Don’t fret, Obama care will expand Medicaid and bankrupt the states and Obama will sue the states for enforcing Federal Immigration Law. Who said Obama doesn’t respect states rights?
The only state Obama respects is the state of disarray the Country is in now. This man could not lead a Kindergarten class to a water fountain.
Mike Protack
Well, who knows what he will do? Personally, I think the man has a chaos theory–create disarray and chaos and then expand federal power even more in order to “restore order.”
I don’t think he’s stupid. I think he’s a power hungry ideologue.

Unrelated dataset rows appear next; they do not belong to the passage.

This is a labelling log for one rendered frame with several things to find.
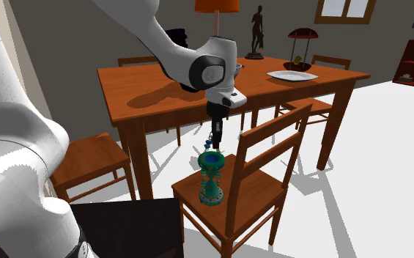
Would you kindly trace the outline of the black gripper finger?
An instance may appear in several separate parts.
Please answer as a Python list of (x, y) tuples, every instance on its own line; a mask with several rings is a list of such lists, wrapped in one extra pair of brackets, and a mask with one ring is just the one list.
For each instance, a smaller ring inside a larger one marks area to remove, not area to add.
[(219, 149), (223, 135), (223, 121), (221, 119), (212, 120), (212, 148)]

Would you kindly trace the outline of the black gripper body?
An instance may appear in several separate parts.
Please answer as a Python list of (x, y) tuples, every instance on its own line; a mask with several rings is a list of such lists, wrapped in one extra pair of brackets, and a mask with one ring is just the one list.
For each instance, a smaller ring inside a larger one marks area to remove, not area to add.
[(229, 115), (230, 107), (221, 104), (207, 102), (207, 115), (212, 121), (220, 121)]

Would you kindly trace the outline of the green hourglass-shaped beaded stand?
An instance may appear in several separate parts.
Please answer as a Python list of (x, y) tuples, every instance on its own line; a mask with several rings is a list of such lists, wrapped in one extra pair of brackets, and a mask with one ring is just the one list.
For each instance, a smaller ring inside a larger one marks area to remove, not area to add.
[(221, 152), (210, 151), (212, 139), (204, 144), (204, 152), (198, 156), (198, 165), (201, 168), (201, 189), (199, 190), (199, 201), (207, 206), (216, 206), (223, 200), (223, 190), (220, 188), (221, 172), (225, 160)]

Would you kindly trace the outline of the brown wooden dining table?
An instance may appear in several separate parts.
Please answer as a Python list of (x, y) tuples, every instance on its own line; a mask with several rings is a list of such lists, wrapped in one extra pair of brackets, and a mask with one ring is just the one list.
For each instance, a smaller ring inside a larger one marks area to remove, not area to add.
[[(370, 74), (313, 65), (309, 72), (316, 75), (314, 80), (288, 82), (268, 75), (282, 70), (282, 59), (266, 57), (256, 61), (239, 58), (237, 61), (244, 67), (235, 80), (235, 86), (247, 97), (247, 103), (234, 112), (251, 111), (253, 127), (261, 108), (306, 97), (335, 95), (317, 162), (317, 168), (324, 170), (355, 83), (370, 78)], [(100, 68), (97, 74), (111, 124), (118, 129), (122, 148), (133, 162), (139, 196), (152, 199), (145, 135), (206, 120), (204, 94), (184, 91), (156, 64)]]

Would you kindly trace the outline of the white plate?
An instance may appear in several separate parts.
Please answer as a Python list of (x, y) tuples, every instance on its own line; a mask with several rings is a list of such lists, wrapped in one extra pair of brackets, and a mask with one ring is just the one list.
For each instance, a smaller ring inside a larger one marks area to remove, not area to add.
[(310, 81), (318, 78), (317, 75), (310, 73), (298, 72), (294, 70), (278, 70), (267, 73), (272, 78), (277, 78), (284, 81)]

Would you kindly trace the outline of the black rounded object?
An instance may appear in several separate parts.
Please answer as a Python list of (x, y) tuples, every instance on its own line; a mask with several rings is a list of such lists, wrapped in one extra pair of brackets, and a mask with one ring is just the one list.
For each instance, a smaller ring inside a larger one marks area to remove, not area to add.
[(165, 30), (165, 33), (169, 36), (169, 38), (177, 45), (180, 45), (184, 48), (188, 47), (188, 44), (186, 43), (187, 35), (185, 33), (184, 29), (178, 28), (178, 29), (169, 29)]

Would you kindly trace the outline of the dark standing figure statue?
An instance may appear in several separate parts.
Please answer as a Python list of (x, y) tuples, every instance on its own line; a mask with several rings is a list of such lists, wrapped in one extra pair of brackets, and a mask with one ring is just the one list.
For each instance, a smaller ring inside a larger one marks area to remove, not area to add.
[(257, 51), (258, 49), (264, 48), (262, 5), (257, 7), (257, 12), (254, 13), (251, 22), (253, 24), (251, 52), (249, 52), (245, 58), (254, 60), (264, 59), (263, 55)]

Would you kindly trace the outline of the orange shade table lamp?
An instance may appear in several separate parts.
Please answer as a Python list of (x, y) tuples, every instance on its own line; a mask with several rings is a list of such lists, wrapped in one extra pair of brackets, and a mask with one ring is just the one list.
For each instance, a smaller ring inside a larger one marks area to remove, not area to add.
[(220, 14), (240, 11), (239, 0), (195, 0), (194, 11), (214, 15), (214, 35), (219, 35)]

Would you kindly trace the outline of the red domed stand with bowl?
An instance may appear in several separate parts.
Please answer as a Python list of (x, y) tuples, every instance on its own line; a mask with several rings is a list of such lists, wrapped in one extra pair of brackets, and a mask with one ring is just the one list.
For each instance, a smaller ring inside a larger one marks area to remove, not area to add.
[[(310, 28), (299, 28), (290, 32), (288, 34), (288, 38), (293, 39), (292, 51), (290, 61), (284, 63), (284, 68), (286, 70), (292, 70), (297, 72), (306, 72), (307, 70), (309, 70), (311, 68), (311, 64), (307, 62), (307, 54), (310, 46), (310, 41), (313, 39), (317, 39), (318, 37), (319, 34)], [(297, 40), (307, 40), (304, 55), (299, 59), (296, 56), (294, 56), (295, 45)]]

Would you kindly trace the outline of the dark robot stand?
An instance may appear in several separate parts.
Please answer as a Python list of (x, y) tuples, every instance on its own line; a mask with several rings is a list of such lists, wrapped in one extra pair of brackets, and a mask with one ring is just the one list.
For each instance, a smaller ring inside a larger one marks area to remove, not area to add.
[(71, 208), (99, 258), (184, 258), (178, 199), (73, 204)]

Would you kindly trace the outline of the wooden framed window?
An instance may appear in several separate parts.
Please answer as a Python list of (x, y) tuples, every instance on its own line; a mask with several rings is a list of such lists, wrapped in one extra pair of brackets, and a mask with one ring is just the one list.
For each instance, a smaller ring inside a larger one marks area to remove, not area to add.
[(369, 24), (377, 0), (319, 0), (315, 24)]

Restoring State Sovereignty is a large part of the reason I am running for state representative. A large part of the reason the Federal Government has been allowed to trample on the sovereignty of the states is because state legislators are all too happy to pass the buck. On a large number of issues, the buck stops with the states, not with the president, as Harry Truman once asserted…
The courts ended federalism, by allowing Congress to ignore Article I., Section 8., (the powers of Congress). This gave our governing body carte blanche to do anything, no matter how absurd and patently unconstitutional, under the ‘General Welfare’ and ‘Commerce’ clauses, Madison’s essay (Federalist #41, last four paragraphs) concerning the purpose of ‘General Welfare’ notwithstanding.
Modern jurists deemed themselves to be able to best understand the ‘intent’ of the Founders, despite the true, expressed intent by the Founders (Madison, Fed. #41) themselves!
Will, as far as I’m concerned, we should clone cnadidates who believe in the restoration of true federalism.
Alas, I think it will be a really difficult slog to do so due to the exponential growth of the federal government. Voters have had no say over the growth of agencies, czars, and various bureaucracies which are now so embedded in the social fabric it will be every difficult to get them out without some damage.
But I agree the states need to step up and assume their constitutional responsibilities.
Rick,
I agree the elasticity of the “general welfare” and “commerce clause” as interpreted by the courts (as well as by legislators) has been disastrous.
Actually, at the heart of the matter is the substitution of a political philosophy based on the Darwinian concept of continual evolution of societal and political mores, case in point being the concept of a “living” constitution which is to be interpreted anew (continually evolving) by each generation.
The shift in philsophical/religious assumptions, coupled with the misapplication of the Theory of Relativity to the realm of morality has resulted in a distaste for foundational documents once held to be the core of American political thought and practice.
A similar process eroded Christian beliefs as well as an evolutionary concept of Christian beliefs replaced ideas of eternal and unchanging verities.
In both cases, elasticity of meaning eventually became so stretched that the original documents no longer had any particular or even clear meaning and gradually were dismissed as quaint documents belonging to the past or, even more importantly, as total irrelevancies in a modern era devoted to chasing the next new evolution of society.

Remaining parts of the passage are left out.